In the diagnosed CKD patients in this work, we observe a deterioration of renal function related to the hip fracture, manifested by increased creatinine, urea, phosphorus, and glucose values, and decreased haemoglobin, lymphocyte count, and calcium values. These findings indicate the need of a multidisciplinary careful management of older CKD patients who suffer a hip fracture. Changes in laboratory values have been reported by other authors8,25, but no paired baseline data have been previously studied. To the best of our knowledge, our study examines for the first time the evolution of these laboratory values during a hip fracture care process, considering the baseline values of each patient. A relevant aspect of our study is the detection of patients whose eGFR varies by more than 5 mL/min/1.73m2 from baseline values and are associated with a worse prognosis. This occurs in cases with decreased or increases eGFR values and, for the time being, we have no clear explanation. This eGFR variation may indicate greater lability of these patients compared to those who present a more stable renal function; this early renal autoregulatory dysfunction may be a warning of CKD progression26.
There are some limitations to this study. Firstly, although the study population (942 patients) is large compared to other similar single-centre studies, the number of patients with eGFR values <15 mL/min/1.73m2 is still small. Secondly, the longer follow-up of patients, 90 days after hospital discharge, showed an attrition rate of 46.7%. Lastly, we could not establish baseline laboratory parameters before the admission of the patients for hip fracture.
We conclude that admission eGFR values provide information on the outcome of surgically treated older adults who suffer a hip fracture. Lower eGFR values implies a worse outcome, in terms of postoperative complications and mortality. We therefore suggest a protocol for the detection and follow-up of patients according to their renal function on hospital admission for hip surgery (Appendix I).

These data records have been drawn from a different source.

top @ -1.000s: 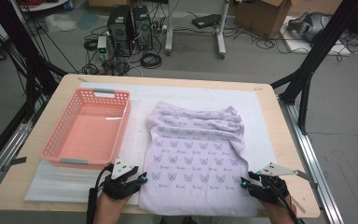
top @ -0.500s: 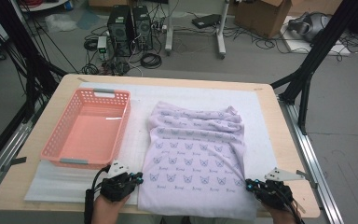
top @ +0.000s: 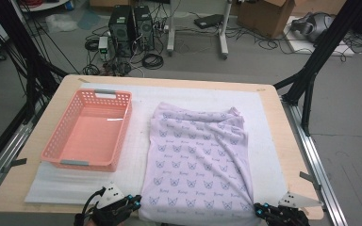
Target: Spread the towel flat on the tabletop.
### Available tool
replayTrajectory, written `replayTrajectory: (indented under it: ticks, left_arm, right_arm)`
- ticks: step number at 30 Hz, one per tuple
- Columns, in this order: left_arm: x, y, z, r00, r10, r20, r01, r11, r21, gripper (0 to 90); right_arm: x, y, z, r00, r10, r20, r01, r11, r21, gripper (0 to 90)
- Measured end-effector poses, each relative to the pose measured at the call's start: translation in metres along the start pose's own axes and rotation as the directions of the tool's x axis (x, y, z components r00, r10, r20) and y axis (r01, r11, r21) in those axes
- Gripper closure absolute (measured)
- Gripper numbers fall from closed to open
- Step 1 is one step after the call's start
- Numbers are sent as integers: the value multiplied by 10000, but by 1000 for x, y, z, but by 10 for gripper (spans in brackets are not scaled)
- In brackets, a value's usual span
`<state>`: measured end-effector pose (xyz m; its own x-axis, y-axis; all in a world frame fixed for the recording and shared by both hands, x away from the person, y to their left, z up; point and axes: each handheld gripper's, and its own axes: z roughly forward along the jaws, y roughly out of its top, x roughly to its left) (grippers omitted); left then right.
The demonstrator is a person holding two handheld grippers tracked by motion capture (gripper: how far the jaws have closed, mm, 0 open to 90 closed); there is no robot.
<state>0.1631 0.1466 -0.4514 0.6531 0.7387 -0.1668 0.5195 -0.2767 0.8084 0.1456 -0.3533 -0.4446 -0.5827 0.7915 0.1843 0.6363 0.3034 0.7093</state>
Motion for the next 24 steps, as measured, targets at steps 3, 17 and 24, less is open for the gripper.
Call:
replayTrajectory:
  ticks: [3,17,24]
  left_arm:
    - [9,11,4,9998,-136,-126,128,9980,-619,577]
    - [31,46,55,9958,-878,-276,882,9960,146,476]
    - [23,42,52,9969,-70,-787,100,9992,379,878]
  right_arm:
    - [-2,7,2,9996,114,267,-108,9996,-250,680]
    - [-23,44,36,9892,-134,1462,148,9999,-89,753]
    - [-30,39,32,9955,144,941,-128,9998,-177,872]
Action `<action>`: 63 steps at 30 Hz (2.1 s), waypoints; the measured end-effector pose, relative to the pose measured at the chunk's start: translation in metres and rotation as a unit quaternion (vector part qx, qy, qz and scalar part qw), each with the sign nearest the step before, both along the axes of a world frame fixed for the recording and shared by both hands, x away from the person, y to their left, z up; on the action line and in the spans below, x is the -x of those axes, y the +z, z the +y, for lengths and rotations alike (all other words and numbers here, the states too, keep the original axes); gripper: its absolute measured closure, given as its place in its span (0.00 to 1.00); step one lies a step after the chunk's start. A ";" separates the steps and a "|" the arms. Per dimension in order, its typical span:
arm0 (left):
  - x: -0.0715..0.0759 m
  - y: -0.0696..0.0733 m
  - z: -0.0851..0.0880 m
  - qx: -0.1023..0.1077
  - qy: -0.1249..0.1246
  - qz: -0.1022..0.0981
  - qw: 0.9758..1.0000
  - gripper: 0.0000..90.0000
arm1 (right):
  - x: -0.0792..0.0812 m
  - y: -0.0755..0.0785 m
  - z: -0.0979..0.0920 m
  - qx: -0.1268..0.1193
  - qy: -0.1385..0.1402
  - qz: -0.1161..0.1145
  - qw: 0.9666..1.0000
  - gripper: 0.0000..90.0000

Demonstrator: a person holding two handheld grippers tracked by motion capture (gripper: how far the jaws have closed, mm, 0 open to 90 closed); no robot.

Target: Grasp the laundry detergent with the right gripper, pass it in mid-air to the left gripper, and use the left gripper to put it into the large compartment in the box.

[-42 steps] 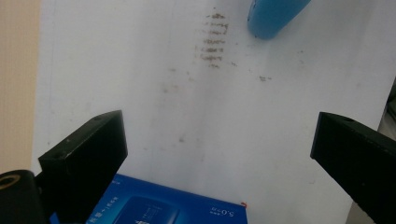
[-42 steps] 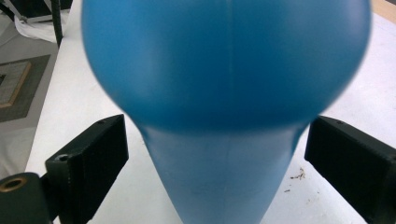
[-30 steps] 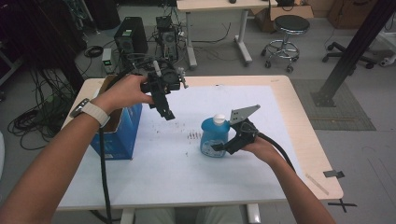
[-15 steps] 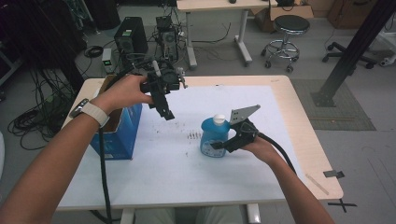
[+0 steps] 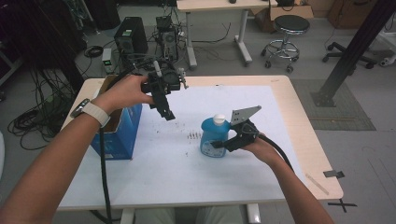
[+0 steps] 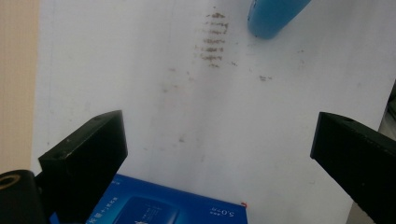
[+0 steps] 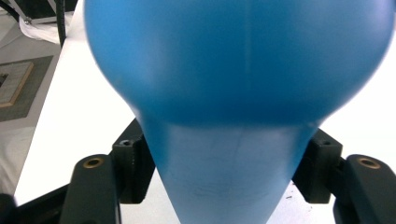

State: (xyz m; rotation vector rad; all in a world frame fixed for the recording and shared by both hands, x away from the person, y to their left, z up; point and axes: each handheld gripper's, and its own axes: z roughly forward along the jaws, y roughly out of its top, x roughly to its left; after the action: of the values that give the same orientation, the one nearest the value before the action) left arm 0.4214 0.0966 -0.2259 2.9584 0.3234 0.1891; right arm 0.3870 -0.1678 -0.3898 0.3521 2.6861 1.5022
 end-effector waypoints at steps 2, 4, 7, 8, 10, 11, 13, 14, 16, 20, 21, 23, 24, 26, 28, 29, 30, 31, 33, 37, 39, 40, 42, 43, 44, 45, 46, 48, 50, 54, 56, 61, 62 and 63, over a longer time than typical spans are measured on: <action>0.000 0.000 0.000 0.001 0.001 0.001 1.000 0.05 | 0.000 0.000 0.000 0.000 0.001 -0.002 1.000 0.41; 0.000 0.000 0.000 0.000 0.001 0.001 1.000 0.05 | 0.000 0.000 0.000 0.001 0.003 -0.004 1.000 0.43; 0.000 0.000 0.000 0.000 0.001 0.001 1.000 0.05 | 0.001 0.000 0.000 0.000 0.002 -0.006 1.000 0.44; 0.000 -0.001 0.000 0.001 0.001 0.000 1.000 0.05 | 0.001 0.000 0.000 0.000 0.002 -0.008 1.000 0.45; 0.000 0.000 0.000 0.000 0.000 0.000 1.000 0.05 | 0.001 0.000 0.000 0.000 0.001 -0.009 1.000 0.46; 0.000 -0.001 0.000 0.000 0.000 -0.001 1.000 0.05 | 0.001 0.001 0.000 0.000 0.001 -0.012 1.000 0.47; 0.000 -0.001 0.000 0.000 0.001 0.000 1.000 0.05 | 0.001 0.001 0.000 0.001 0.001 -0.014 1.000 0.47; 0.000 -0.001 0.000 0.000 0.000 -0.001 1.000 0.05 | 0.001 0.001 0.000 0.002 0.001 -0.014 1.000 0.47; 0.000 -0.001 -0.001 -0.001 -0.001 0.000 1.000 0.05 | 0.001 0.001 0.000 0.002 0.001 -0.015 1.000 0.47; 0.000 -0.001 -0.001 -0.002 -0.001 0.000 1.000 0.05 | 0.002 0.002 0.000 0.003 -0.003 -0.022 1.000 0.49; 0.000 -0.001 -0.001 -0.001 -0.001 0.000 1.000 0.05 | 0.004 0.003 0.001 0.006 -0.003 -0.028 1.000 0.50; 0.000 0.000 -0.001 -0.001 -0.001 0.000 1.000 0.05 | 0.004 0.004 0.001 0.009 -0.002 -0.032 0.999 0.50; 0.000 0.000 -0.001 0.000 -0.001 0.000 1.000 0.05 | 0.004 0.004 0.001 0.011 -0.003 -0.032 0.999 0.50; 0.002 0.001 -0.001 0.000 -0.002 -0.002 1.000 0.05 | 0.004 0.006 0.001 0.013 -0.001 -0.029 1.000 0.50; 0.004 0.002 -0.002 0.001 -0.004 -0.003 1.000 0.05 | 0.004 0.007 0.000 0.011 0.003 -0.016 1.000 0.50; 0.005 0.003 -0.002 0.004 -0.005 -0.004 1.000 0.05 | 0.005 0.008 0.001 0.012 0.003 -0.016 1.000 0.50; 0.006 0.004 -0.003 0.004 -0.005 -0.004 1.000 0.05 | 0.005 0.009 0.001 0.015 0.005 -0.018 1.000 0.50; 0.007 0.004 -0.004 0.006 -0.006 -0.005 1.000 0.05 | 0.005 0.012 0.000 0.016 0.006 -0.020 1.000 0.50; 0.011 0.007 -0.006 0.006 -0.011 -0.005 1.000 0.05 | 0.006 0.016 0.000 0.014 0.006 -0.018 1.000 0.50; 0.022 0.014 -0.011 0.011 -0.024 -0.007 1.000 0.05 | 0.008 0.027 -0.001 0.015 0.012 -0.020 1.000 0.50; 0.028 0.018 -0.014 0.011 -0.029 -0.010 0.999 0.05 | 0.010 0.033 -0.001 0.018 0.017 -0.021 0.999 0.50; 0.030 0.019 -0.014 0.011 -0.030 -0.010 0.999 0.05 | 0.012 0.036 -0.001 0.020 0.021 -0.021 0.999 0.50; 0.035 0.023 -0.016 0.015 -0.035 -0.011 0.999 0.05 | 0.014 0.040 0.000 0.022 0.026 -0.021 0.999 0.50; 0.037 0.025 -0.017 0.015 -0.037 -0.012 0.999 0.05 | 0.016 0.043 0.001 0.023 0.030 -0.022 0.999 0.50; 0.040 0.027 -0.017 0.017 -0.039 -0.013 0.999 0.05 | 0.017 0.045 0.001 0.025 0.034 -0.022 0.999 0.50; 0.042 0.029 -0.018 0.017 -0.041 -0.011 0.999 0.05 | 0.019 0.048 0.002 0.027 0.038 -0.022 0.999 0.50; 0.045 0.031 -0.019 0.018 -0.042 -0.011 0.999 0.05 | 0.021 0.050 0.002 0.028 0.043 -0.022 0.998 0.50; 0.050 0.034 -0.021 0.018 -0.046 -0.010 0.999 0.05 | 0.026 0.056 0.004 0.030 0.049 -0.024 0.998 0.50; 0.056 0.037 -0.023 0.016 -0.050 -0.013 0.999 0.05 | 0.031 0.061 0.004 0.031 0.054 -0.025 0.998 0.50; 0.068 0.043 -0.026 0.018 -0.058 -0.014 0.998 0.05 | 0.039 0.069 0.006 0.031 0.062 -0.029 0.997 0.50; 0.074 0.045 -0.027 0.017 -0.061 -0.017 0.998 0.05 | 0.042 0.072 0.006 0.030 0.064 -0.031 0.997 0.50; 0.089 0.052 -0.032 0.019 -0.073 -0.012 0.997 0.05 | 0.050 0.080 0.009 0.027 0.070 -0.038 0.996 0.50; 0.091 0.052 -0.033 0.019 -0.074 -0.011 0.997 0.05 | 0.051 0.081 0.010 0.025 0.072 -0.038 0.996 0.50; 0.094 0.053 -0.034 0.018 -0.076 -0.009 0.997 0.05 | 0.052 0.082 0.011 0.024 0.074 -0.038 0.996 0.50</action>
State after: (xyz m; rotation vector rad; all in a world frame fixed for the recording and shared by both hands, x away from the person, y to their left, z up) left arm 0.3277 0.0627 -0.1731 2.9281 0.0960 0.1893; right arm 0.3352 -0.1567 -0.3082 0.0939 2.7354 1.4498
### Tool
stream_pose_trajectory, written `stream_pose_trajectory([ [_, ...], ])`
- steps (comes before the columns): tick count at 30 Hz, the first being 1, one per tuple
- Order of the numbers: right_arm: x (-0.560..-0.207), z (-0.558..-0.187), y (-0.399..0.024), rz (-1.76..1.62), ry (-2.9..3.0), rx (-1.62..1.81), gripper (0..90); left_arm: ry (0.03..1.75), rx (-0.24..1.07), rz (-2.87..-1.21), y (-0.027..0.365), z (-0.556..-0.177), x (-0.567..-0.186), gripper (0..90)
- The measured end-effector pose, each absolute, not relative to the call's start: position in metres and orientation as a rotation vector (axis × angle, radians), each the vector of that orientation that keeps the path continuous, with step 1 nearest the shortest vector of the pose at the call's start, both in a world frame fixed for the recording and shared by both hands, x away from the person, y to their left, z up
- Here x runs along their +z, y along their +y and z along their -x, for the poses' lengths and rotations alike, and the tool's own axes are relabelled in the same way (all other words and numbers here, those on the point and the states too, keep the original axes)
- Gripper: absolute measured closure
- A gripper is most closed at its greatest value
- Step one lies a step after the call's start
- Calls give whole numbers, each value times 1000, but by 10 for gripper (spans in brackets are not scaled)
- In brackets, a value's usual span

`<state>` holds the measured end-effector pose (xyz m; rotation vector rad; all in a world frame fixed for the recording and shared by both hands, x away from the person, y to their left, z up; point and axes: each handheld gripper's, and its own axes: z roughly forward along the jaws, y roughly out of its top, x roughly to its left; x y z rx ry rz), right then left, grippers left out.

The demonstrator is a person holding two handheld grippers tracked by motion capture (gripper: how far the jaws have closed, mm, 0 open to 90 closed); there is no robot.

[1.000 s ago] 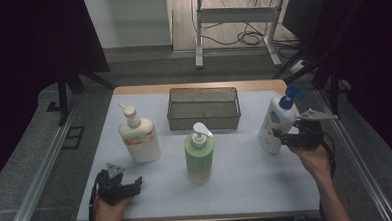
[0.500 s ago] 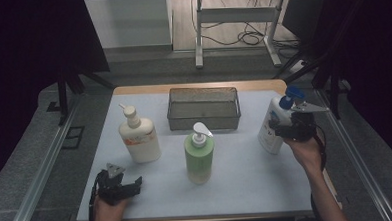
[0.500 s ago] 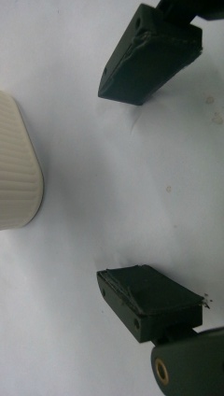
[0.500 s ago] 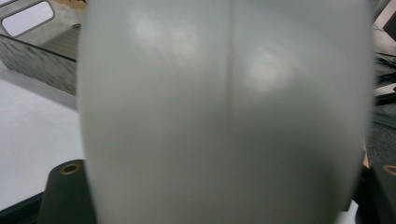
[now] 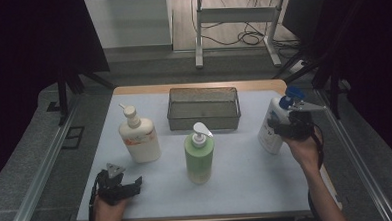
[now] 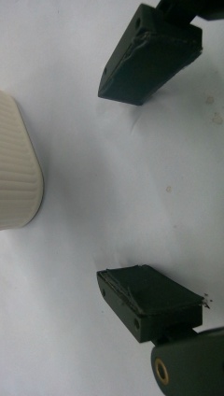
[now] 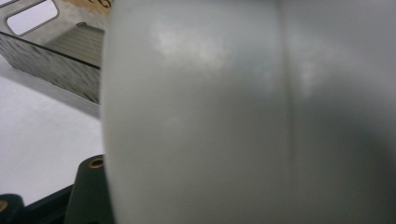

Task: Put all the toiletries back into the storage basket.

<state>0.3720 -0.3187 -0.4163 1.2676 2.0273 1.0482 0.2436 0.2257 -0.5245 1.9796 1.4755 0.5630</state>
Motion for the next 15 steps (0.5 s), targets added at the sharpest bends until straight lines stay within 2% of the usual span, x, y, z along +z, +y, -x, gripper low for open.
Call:
stream_pose_trajectory([
  [10,-410,-372,-319,-1264,2079,1046,375,1476,562,-1979,226,-244,-525,118],
  [15,-394,-366,-315,-1215,2093,1083,376,1476,563,-1979,226,-244,-525,118],
])
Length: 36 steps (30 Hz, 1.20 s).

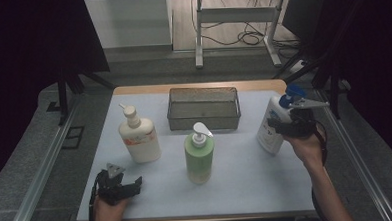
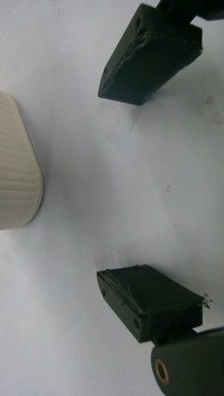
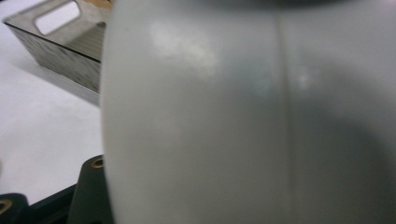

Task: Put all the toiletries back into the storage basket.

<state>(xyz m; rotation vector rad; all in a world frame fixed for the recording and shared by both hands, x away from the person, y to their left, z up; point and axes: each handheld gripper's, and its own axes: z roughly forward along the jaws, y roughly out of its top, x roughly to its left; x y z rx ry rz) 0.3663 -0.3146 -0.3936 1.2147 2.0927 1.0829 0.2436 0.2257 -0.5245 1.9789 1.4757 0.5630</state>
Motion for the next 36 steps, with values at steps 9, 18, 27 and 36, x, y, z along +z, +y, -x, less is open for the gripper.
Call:
stream_pose_trajectory([
  [9,-369,-359,-305,-1157,2118,1148,376,1476,563,-1979,226,-244,-525,118],
  [18,-351,-355,-291,-1104,2167,1191,376,1477,563,-1977,226,-244,-525,118],
  [27,-338,-356,-276,-1057,2191,1196,377,1477,563,-1977,226,-244,-525,118],
  [36,-326,-356,-260,-1017,2208,1207,378,1477,562,-1976,226,-244,-525,117],
])
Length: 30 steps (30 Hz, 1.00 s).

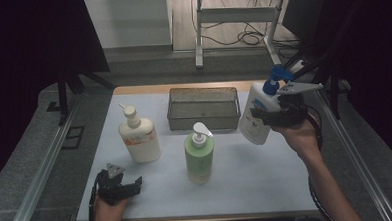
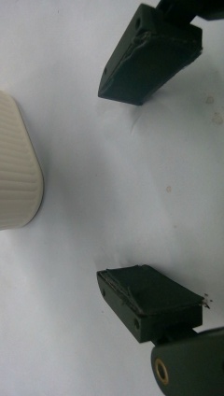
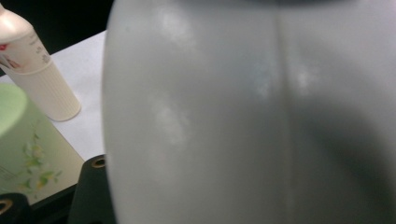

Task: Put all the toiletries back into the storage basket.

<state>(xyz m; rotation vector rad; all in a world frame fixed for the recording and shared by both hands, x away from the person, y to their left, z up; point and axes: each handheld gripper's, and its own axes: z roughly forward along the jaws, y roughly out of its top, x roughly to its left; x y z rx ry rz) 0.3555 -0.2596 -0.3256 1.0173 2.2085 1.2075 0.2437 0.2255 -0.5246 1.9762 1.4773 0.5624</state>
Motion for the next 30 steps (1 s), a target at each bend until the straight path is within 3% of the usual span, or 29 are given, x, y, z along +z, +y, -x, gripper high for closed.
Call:
stream_pose_trajectory([
  [30,-309,-393,-184,-967,2217,1256,379,1476,563,-1973,225,-244,-525,118],
])
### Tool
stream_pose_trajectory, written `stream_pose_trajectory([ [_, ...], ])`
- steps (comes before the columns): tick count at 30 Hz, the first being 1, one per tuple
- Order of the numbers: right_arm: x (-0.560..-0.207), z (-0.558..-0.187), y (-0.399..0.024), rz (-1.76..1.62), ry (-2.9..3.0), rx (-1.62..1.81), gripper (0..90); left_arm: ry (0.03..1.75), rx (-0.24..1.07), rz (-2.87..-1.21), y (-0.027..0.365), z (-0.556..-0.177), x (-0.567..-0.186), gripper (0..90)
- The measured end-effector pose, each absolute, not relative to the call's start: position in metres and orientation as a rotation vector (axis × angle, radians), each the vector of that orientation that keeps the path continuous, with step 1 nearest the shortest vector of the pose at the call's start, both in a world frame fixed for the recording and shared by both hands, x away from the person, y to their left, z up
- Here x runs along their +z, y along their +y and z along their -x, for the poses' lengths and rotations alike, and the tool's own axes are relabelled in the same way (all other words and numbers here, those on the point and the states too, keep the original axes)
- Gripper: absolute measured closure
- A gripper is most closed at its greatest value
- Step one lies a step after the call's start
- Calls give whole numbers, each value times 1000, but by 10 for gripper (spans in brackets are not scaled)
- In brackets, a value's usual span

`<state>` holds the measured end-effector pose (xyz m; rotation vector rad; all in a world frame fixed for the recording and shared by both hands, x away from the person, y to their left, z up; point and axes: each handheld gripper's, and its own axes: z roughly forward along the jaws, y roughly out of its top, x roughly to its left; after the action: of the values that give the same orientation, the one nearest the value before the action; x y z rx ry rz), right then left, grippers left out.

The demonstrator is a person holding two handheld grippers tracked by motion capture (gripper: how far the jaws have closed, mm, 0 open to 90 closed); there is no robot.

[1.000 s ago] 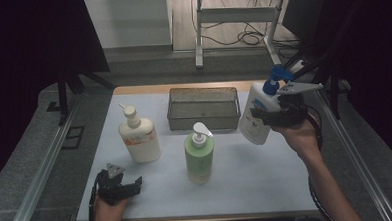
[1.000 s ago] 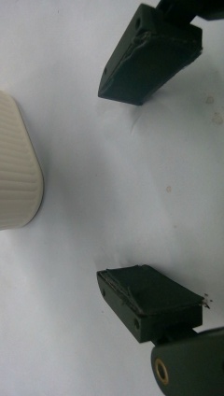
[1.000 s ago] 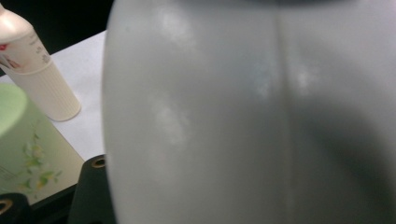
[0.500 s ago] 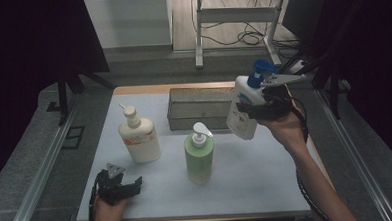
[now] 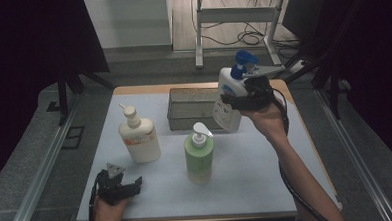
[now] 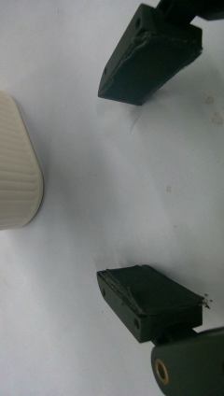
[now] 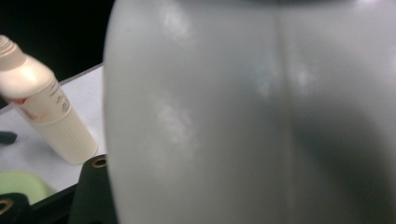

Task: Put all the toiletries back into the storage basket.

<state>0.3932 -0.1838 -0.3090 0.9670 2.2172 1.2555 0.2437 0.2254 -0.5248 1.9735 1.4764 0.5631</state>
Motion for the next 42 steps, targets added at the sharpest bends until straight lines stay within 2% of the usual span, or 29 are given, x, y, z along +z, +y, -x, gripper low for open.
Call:
stream_pose_trajectory([
  [28,-315,-443,-118,-1000,2157,1258,381,1479,562,-1974,225,-244,-525,117],
  [42,-334,-471,-92,-1048,2123,1255,382,1480,558,-1974,225,-244,-525,116],
])
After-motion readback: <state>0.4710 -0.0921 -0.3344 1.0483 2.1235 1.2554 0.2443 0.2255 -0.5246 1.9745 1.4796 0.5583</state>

Initially, we noted a high incidence of older adults with hip fracture (without a prior diagnosis of CKD) with decreased eGFR levels at admission. On the other hand, significant eGFR variations upon hospital admission after a hip fracture may be associated with increased in-hospital mortality of CKD patients. We also report a significant relationship between lower eGFR value ranges with 90-day mortality rate after hip fracture surgery.
Our findings highlight the need of careful monitoring in patients with impaired renal function who are undergoing surgical treatment for hip fracture. To record and analyse eGFR values upon hospital admission of older adults who suffer a hip fracture may facilitate the assignment of resources throughout the process of hip management.